EXERCISE: Across all lines of the entries, tally those with the word "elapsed" in them. The reply is the tally, by itself.

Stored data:
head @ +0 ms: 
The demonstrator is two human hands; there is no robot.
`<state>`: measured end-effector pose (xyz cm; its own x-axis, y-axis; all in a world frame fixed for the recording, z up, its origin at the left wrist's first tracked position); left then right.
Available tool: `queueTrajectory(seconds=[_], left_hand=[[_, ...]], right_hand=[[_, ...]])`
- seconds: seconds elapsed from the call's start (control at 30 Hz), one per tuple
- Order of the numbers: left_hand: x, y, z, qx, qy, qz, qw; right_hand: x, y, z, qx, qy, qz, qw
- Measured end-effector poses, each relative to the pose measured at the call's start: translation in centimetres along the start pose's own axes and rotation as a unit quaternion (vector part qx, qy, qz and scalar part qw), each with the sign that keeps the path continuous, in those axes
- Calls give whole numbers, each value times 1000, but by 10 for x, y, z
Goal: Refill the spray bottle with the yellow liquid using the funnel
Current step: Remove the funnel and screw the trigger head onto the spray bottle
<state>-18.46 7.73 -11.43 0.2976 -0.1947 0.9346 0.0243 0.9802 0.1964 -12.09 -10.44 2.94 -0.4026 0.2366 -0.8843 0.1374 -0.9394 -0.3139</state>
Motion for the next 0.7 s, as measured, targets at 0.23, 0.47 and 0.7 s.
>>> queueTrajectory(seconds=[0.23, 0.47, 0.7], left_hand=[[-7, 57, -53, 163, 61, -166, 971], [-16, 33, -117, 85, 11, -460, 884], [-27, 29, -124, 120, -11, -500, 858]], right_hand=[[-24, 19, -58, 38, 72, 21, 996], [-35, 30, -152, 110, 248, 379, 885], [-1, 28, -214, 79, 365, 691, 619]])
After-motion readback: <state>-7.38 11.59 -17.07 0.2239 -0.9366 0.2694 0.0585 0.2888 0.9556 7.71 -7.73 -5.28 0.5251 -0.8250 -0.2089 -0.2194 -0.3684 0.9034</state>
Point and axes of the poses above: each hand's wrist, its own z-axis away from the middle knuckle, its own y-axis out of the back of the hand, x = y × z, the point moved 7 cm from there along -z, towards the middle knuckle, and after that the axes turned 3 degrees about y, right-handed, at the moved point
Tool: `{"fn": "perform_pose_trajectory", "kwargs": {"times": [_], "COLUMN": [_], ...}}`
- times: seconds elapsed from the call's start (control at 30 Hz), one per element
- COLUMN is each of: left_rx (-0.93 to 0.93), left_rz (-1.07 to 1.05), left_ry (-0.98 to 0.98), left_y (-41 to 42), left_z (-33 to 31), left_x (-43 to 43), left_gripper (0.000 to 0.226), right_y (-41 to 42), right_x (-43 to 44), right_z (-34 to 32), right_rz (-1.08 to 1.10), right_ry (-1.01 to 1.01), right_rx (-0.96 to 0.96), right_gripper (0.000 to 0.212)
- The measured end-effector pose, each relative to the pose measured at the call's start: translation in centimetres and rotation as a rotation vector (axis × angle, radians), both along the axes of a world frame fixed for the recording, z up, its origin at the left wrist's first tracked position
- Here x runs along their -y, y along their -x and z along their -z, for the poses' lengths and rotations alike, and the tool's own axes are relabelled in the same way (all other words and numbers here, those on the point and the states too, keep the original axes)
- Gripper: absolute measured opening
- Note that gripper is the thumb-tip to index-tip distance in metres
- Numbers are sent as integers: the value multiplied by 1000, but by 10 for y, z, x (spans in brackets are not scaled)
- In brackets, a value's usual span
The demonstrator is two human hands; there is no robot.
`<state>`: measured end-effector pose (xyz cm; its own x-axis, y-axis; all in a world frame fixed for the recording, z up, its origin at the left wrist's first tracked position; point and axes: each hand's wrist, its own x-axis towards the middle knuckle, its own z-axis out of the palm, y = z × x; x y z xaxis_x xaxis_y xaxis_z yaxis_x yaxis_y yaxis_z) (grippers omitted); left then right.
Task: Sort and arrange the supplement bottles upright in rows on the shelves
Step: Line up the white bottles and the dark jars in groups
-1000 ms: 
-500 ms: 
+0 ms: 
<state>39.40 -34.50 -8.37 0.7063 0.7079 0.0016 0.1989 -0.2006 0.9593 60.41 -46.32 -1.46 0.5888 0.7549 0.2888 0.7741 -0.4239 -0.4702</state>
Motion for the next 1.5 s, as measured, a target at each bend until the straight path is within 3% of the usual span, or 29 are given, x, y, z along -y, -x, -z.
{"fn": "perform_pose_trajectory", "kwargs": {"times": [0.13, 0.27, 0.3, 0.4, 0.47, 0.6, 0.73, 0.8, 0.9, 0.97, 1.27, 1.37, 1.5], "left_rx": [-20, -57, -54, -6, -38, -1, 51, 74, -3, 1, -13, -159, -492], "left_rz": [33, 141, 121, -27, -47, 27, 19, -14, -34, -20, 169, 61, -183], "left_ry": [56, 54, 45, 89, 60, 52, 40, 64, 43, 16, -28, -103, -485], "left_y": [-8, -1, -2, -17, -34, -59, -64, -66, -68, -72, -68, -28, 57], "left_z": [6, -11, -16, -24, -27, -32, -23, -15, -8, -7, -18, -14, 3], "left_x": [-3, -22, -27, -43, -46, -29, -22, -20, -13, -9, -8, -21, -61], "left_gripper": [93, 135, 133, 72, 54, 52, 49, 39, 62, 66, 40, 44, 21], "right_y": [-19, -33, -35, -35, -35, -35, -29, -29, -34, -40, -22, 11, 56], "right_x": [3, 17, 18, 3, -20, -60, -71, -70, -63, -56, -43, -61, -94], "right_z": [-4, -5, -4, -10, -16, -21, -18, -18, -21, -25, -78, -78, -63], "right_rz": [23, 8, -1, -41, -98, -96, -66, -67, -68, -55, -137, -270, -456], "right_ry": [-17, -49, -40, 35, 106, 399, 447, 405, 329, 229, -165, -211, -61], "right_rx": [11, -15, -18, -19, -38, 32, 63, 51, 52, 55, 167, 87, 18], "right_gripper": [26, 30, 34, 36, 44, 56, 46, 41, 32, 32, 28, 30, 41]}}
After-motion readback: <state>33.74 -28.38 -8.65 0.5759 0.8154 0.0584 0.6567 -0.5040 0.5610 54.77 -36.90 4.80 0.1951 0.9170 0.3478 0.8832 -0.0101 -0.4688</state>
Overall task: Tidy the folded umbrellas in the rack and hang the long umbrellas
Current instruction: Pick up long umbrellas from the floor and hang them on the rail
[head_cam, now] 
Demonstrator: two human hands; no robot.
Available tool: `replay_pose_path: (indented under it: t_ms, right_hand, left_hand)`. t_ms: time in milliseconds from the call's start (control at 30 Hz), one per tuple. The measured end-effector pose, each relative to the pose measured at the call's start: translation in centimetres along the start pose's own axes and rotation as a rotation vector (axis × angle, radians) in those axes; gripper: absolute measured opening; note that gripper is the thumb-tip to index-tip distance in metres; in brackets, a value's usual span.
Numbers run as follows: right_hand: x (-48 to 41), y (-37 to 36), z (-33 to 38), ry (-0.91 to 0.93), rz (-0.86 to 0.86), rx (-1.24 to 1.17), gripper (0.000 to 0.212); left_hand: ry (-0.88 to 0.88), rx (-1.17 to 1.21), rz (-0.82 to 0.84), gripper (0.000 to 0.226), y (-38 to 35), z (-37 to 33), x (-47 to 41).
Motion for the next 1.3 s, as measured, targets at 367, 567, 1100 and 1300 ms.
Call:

EXPECTED ANSWER: 2